Look below. Copy each line that has "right" in it.

*** AVAILABLE DATA ***

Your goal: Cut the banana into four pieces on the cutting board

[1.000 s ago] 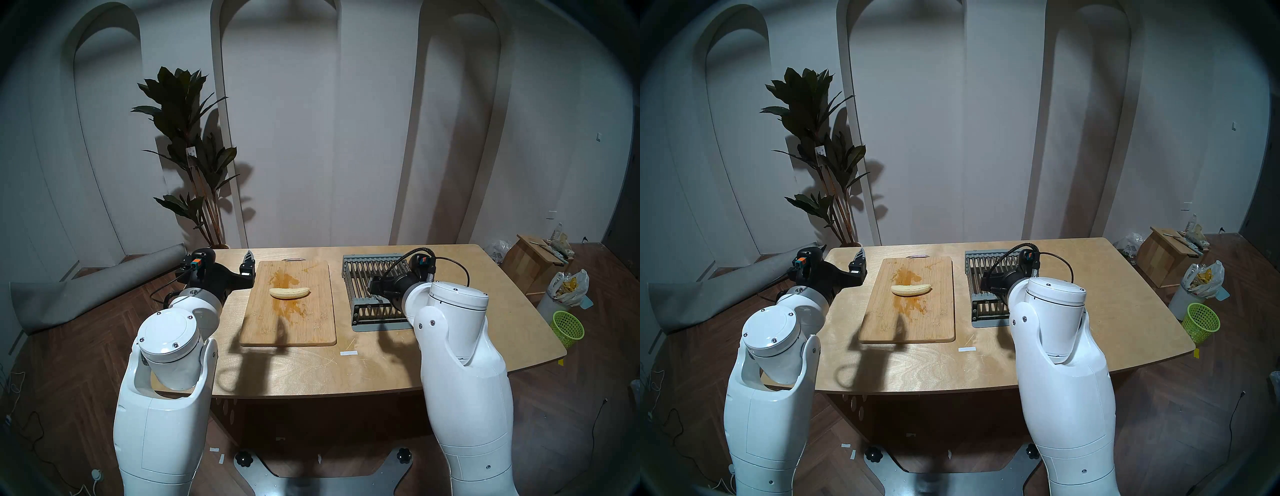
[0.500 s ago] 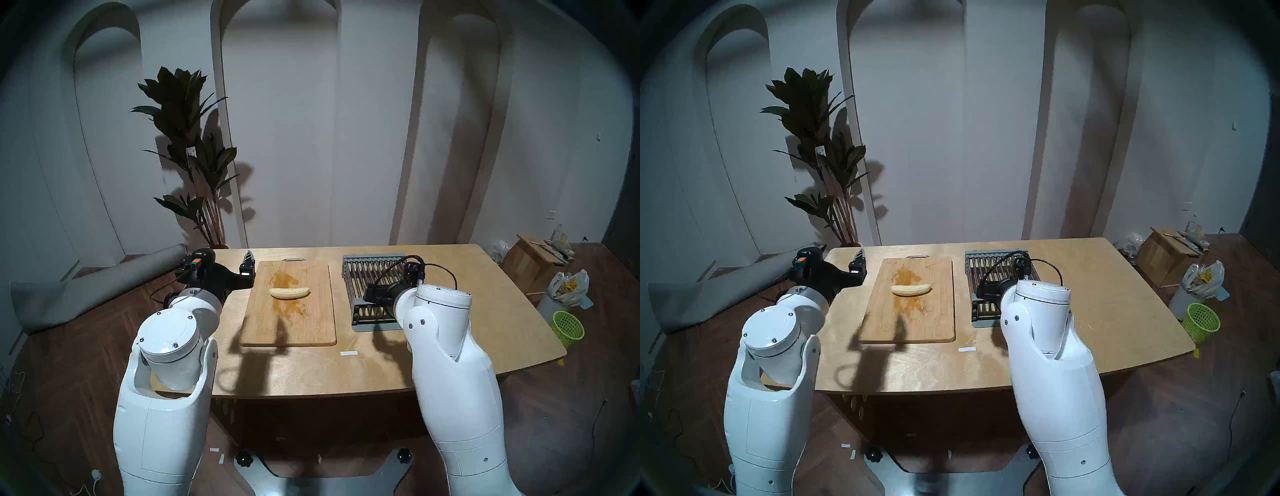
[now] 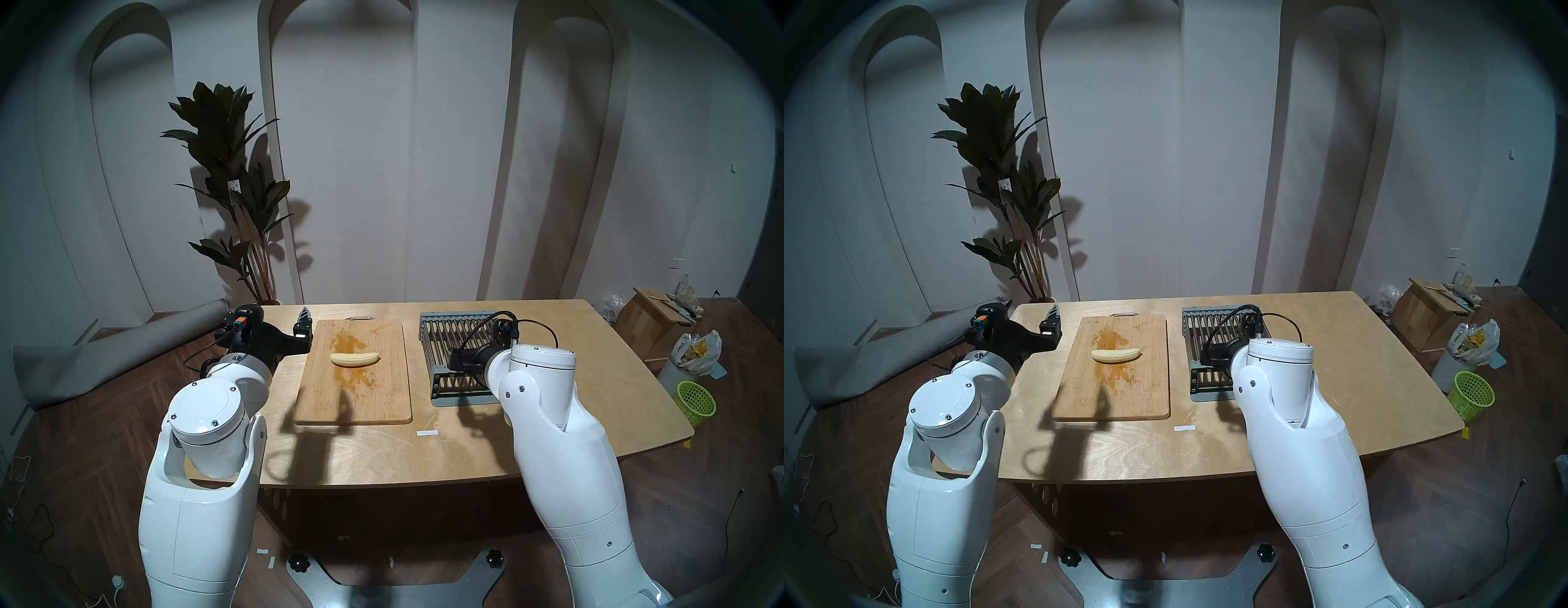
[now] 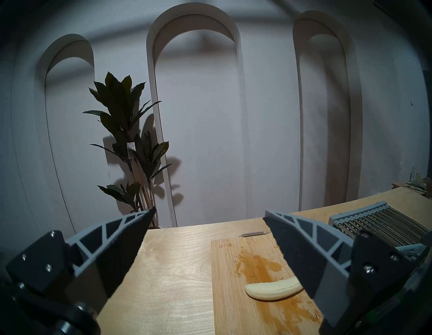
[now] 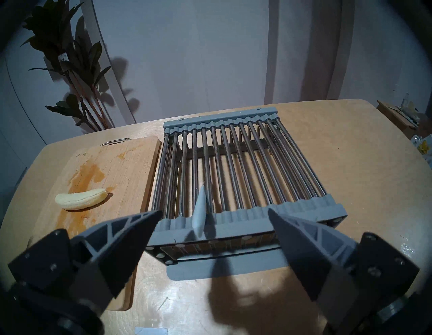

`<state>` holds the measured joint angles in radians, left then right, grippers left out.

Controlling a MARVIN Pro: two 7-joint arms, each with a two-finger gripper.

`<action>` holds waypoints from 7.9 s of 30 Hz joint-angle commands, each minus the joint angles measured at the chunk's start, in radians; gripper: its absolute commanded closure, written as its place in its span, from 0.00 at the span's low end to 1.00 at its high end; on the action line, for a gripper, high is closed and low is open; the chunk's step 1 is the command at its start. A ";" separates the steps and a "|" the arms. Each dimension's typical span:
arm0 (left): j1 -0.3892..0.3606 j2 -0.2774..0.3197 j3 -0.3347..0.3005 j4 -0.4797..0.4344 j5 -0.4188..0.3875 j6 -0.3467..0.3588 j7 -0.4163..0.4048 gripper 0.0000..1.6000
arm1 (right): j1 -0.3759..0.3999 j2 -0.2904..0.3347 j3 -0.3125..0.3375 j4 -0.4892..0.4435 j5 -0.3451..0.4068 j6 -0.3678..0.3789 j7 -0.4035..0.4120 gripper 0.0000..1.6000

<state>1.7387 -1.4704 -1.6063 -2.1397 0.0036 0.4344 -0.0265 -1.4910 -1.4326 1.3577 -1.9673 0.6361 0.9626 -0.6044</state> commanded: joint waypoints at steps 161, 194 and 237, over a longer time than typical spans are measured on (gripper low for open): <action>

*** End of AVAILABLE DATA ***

= TASK ANSWER =
`<state>` holds the measured joint angles in radians, left then right, grippers left out.
arm1 (right): j1 -0.3759..0.3999 j2 -0.2904..0.3347 j3 -0.3125..0.3375 j4 -0.4892..0.4435 j5 -0.3451..0.4068 j6 -0.3678..0.3789 j7 -0.4035..0.4120 gripper 0.0000..1.6000

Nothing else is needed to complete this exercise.